Ian MacKaye et ses potes n'ont jamais cherché à se répéter le long de leur parcours collectif et discographique. La preuve encore en est par la tournure plus 'pop' de ce septième album studio qu'est The Argument. Pourtant, l'empreinte reconnaissable de Fugazi est toujours présente, déjà par des gueulantes emportées dans "Epic Problem" (morceau speed à l'intonation militante qui rapproche de In On The Kill Taker) ou "Ex-Spectator". On entend encore, ici ou là, des guitares se faire triturer les tripes par des mains nerveuses pour en sortir des cris métalliques d'ire et de douleur.
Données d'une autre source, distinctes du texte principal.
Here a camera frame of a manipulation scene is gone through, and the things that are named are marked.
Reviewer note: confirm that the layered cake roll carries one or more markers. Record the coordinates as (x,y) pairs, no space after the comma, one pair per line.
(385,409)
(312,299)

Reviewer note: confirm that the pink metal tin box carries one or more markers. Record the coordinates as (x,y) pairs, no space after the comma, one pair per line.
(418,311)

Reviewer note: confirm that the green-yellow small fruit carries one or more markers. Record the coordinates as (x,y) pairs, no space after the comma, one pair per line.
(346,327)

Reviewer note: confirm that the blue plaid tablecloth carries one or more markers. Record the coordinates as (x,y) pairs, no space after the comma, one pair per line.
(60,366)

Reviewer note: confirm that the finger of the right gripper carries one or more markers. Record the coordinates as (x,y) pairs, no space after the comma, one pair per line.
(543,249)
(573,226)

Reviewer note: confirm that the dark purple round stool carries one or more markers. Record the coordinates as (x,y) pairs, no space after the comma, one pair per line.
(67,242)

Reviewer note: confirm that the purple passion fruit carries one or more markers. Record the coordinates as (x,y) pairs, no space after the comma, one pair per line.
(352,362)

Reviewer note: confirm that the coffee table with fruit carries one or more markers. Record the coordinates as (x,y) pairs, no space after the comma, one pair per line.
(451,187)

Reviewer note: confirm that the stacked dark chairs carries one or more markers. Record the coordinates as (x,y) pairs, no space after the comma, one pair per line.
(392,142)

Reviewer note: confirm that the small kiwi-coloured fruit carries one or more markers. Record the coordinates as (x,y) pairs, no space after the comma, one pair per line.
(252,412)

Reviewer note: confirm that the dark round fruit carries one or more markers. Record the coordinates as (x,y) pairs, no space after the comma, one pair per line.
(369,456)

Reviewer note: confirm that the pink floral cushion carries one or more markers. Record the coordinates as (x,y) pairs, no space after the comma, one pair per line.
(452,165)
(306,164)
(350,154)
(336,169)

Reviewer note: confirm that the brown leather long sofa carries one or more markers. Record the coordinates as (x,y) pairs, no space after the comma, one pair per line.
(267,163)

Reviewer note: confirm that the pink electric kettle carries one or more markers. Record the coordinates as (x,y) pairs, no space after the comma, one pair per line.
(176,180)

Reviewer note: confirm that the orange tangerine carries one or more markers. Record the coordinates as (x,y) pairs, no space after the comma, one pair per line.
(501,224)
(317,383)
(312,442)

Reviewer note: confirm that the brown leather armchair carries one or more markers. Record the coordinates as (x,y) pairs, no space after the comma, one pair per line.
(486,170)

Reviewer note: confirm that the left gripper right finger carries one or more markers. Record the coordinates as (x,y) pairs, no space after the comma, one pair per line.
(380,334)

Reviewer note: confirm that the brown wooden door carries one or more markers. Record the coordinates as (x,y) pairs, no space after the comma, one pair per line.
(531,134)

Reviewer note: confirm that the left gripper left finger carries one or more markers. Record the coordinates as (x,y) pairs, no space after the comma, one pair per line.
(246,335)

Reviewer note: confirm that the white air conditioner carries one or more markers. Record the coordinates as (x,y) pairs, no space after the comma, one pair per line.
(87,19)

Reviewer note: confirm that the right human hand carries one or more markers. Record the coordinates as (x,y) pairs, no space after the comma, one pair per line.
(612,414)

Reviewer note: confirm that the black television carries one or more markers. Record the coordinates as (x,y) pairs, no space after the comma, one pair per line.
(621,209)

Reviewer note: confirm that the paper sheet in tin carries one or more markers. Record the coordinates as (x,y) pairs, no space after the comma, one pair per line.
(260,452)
Il y a d'autres superbes morceaux à découvrir ou à redécouvrir tel "Full Disclorure" d'où on entend le chant/hurlement malade de Guy Picciotto accompagné de choeurs à chaque refrain. "The Kill" surprend par sa quiétude où les guitares restent suspendues, comme se gardant tout le long de faire tomber une pluie de sons courroucés. "Strangelight" lui succède, appesantissant l'atmosphère, faisant sentir un front nuageux gonflé par de la retenue mais laissant déverser les crachins d'un violoncelle et d'un piano. Pour "Nightshop", la basse de Joe Lally offre une transcendance au morceau valorisé également par des effets d'échos de percussions.
Au résultat, The Argument se révèle être l'album le plus étoffé et le plus ouvert de Fugazi, par l'ajout de musiciens et de choristes participant au disque. Une mue continuelle truffée ici de trouvailles, mais qui (hélas ou tant mieux?) ne donnera pas suite.